Prepare for Array interview questions at Databricks — patterns, difficulty breakdown, and study tips.

Array questions dominate Databricks interviews, making up 18 of their 31 most frequently asked problems. This isn't a coincidence. Databricks builds its platform on large-scale data processing (Spark), where operations on distributed datasets often map conceptually to core array manipulations—transforming, filtering, aggregating, and joining sequences of data. Mastering arrays demonstrates your ability to think about data in memory, handle indices and state efficiently, and implement the foundational logic that scales to big data workloads. Strong performance here is non-negotiable.
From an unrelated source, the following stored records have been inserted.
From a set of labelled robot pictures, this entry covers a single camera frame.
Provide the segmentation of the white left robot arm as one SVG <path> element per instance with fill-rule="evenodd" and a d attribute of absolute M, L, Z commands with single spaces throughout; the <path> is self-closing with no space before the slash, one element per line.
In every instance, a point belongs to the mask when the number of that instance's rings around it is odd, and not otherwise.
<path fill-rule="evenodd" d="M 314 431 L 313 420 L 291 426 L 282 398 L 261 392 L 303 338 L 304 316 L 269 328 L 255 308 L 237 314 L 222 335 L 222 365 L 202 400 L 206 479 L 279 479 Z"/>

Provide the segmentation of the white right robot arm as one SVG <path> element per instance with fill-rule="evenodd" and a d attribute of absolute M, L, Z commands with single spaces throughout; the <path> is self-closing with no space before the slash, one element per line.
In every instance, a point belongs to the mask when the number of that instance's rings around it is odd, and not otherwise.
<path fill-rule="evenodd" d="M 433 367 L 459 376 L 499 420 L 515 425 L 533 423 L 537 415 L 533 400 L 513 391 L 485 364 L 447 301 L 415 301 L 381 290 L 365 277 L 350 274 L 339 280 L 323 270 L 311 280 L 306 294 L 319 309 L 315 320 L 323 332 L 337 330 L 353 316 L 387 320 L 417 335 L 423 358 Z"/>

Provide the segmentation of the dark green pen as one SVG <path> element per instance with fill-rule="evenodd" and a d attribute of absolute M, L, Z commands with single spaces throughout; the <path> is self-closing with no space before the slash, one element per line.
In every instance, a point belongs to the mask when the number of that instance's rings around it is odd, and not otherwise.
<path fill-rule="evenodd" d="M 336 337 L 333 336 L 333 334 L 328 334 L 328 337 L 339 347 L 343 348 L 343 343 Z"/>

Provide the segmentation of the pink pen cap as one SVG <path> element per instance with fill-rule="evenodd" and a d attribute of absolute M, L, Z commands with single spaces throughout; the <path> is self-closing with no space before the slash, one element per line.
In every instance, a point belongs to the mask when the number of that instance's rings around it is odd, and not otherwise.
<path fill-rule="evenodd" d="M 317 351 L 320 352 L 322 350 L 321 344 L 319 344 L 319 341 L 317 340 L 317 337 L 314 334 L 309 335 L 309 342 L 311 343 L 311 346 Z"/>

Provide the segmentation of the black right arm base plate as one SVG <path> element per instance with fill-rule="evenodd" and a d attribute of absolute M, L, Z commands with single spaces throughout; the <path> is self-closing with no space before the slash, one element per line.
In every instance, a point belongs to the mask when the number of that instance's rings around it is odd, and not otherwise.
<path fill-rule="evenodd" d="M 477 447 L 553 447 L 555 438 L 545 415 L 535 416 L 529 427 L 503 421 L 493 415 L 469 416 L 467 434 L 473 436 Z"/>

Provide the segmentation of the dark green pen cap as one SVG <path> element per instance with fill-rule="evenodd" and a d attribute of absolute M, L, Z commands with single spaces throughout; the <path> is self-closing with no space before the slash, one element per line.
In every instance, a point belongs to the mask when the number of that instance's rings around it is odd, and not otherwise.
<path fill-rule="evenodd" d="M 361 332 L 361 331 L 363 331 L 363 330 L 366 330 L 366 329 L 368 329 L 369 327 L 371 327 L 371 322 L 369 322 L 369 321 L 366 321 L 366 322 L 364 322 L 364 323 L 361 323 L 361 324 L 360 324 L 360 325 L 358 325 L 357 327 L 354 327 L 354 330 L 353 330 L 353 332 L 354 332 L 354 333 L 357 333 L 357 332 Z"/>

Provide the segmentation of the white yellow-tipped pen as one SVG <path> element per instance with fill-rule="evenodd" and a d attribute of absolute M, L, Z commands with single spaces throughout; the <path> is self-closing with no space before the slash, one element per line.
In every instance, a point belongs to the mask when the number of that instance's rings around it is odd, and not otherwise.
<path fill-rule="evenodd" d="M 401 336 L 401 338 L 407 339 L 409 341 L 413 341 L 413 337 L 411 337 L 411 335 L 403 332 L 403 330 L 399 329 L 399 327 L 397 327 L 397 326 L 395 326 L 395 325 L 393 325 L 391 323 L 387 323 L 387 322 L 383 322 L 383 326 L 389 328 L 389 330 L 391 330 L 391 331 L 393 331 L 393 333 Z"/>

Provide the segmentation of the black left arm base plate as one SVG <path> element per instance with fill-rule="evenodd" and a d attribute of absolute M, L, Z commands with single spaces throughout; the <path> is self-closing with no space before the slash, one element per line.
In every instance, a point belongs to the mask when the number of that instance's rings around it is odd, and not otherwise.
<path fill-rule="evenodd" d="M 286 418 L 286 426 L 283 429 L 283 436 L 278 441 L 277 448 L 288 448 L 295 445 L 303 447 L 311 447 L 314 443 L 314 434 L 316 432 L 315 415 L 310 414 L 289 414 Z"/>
What to Expect — Types of Problems

The array problems at Databricks test a focused set of patterns. Expect heavy emphasis on in-place array manipulation, where you must modify the input array using O(1) extra space. This tests your grasp of pointers and careful element swapping. Sliding Window problems are also prevalent, essential for analyzing contiguous subsequences, which is a common pattern in time-series or log analysis. You will frequently encounter two-pointer techniques, used for tasks like partitioning, searching in sorted arrays, or detecting cycles. Finally, be prepared for problems that blend arrays with hashing (for fast lookups) and prefix sums (for efficient range queries). The difficulty often lies not in complex data structures, but in executing these core patterns flawlessly under constraints.

How to Prepare — Study Tips with One Code Example

Focus on pattern recognition, not memorization. For each problem, identify the core technique before writing code. Practice drawing the array and stepping through your logic with edge cases (empty, single element, duplicates). Time yourself to build speed.

A quintessential pattern is the Two-Pointer technique for in-place removal. Here’s how to implement the "Remove Duplicates from Sorted Array" problem, which is a classic test of in-place manipulation.

def removeDuplicates(nums):
    if not nums:
        return 0
    write_index = 1
    for read_index in range(1, len(nums)):
        if nums[read_index] != nums[write_index - 1]:
            nums[write_index] = nums[read_index]
            write_index += 1
    return write_index

The key is maintaining write_index as the boundary for the unique portion. This pattern generalizes to many in-place update problems.

Build competence sequentially. Start with fundamental in-place operations (remove element, move zeroes). Next, master two-pointer patterns for searching and partitioning. Then, tackle sliding window problems for subarrays. Finally, integrate hashing and prefix sums for more complex challenges. Always prioritize writing clean, correct code for the core patterns over solving esoteric problems.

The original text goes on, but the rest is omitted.